Exercise: Pictures are to be left out. Return exactly the lines below from the one with "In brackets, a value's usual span" up to and including the one with "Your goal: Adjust".
※
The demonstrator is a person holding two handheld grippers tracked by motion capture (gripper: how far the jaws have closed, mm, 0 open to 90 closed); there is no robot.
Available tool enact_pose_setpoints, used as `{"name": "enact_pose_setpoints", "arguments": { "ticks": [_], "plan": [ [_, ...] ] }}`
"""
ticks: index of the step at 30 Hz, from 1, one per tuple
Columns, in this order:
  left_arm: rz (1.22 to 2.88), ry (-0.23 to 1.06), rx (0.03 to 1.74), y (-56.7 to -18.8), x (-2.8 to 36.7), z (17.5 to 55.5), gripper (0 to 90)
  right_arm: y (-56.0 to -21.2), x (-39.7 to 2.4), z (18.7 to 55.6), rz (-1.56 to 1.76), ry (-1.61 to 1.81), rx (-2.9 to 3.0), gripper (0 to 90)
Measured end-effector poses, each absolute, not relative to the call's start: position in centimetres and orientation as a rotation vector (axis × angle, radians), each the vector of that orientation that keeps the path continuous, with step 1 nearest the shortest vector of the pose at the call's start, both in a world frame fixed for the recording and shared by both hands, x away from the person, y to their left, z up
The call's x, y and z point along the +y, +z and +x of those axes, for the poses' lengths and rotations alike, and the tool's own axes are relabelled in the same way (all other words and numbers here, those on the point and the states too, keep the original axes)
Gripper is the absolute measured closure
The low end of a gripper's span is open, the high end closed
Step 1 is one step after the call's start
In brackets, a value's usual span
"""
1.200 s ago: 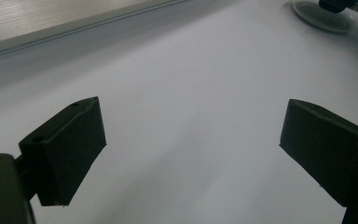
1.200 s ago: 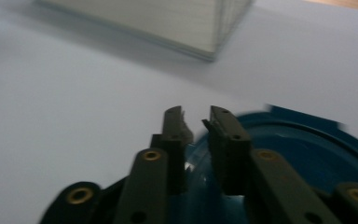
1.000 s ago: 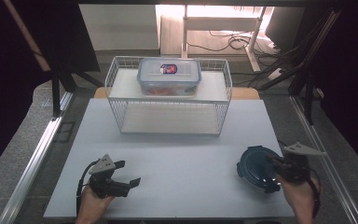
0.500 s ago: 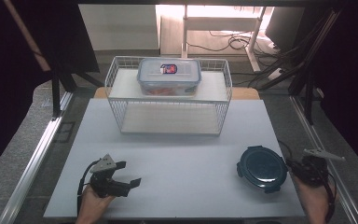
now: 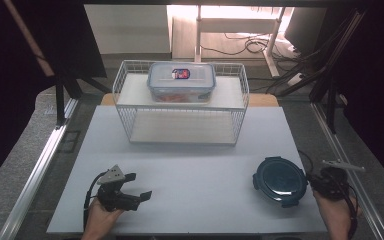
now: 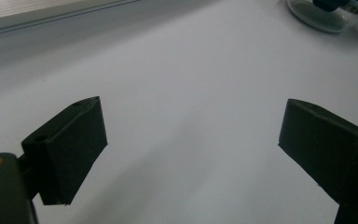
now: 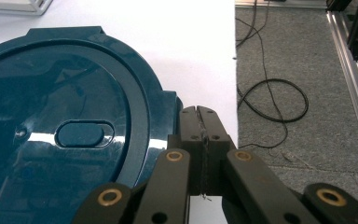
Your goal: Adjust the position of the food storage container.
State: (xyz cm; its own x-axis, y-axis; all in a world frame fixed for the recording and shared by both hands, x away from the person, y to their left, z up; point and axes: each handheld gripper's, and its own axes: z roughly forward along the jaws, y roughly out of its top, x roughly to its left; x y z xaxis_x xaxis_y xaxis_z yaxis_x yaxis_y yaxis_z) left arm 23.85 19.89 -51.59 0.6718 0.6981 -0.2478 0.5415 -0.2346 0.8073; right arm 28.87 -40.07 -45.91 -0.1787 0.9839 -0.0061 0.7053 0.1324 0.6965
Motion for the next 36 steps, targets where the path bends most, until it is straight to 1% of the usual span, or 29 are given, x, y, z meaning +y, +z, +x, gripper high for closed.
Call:
{"name": "enact_pose_setpoints", "arguments": {
  "ticks": [9,18,36],
  "plan": [
    [1.917,0.191,0.963,-51.6,19.7,24.0,7.0,-46.0,-38.9,28.6,1.612,0.826,1.998,89.8],
    [1.923,0.186,0.965,-51.7,19.6,24.1,7.1,-46.4,-36.5,28.6,1.581,0.901,2.099,89.8],
    [1.94,0.182,0.974,-51.9,19.4,24.2,7.3,-47.1,-30.1,28.8,1.453,0.988,2.256,89.7]
  ]
}}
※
Task result:
In brackets, a value's usual span
"""
1.200 s ago: 
1.200 s ago: 
1.000 s ago: 
0.500 s ago: 
now: 
now: 
now: 
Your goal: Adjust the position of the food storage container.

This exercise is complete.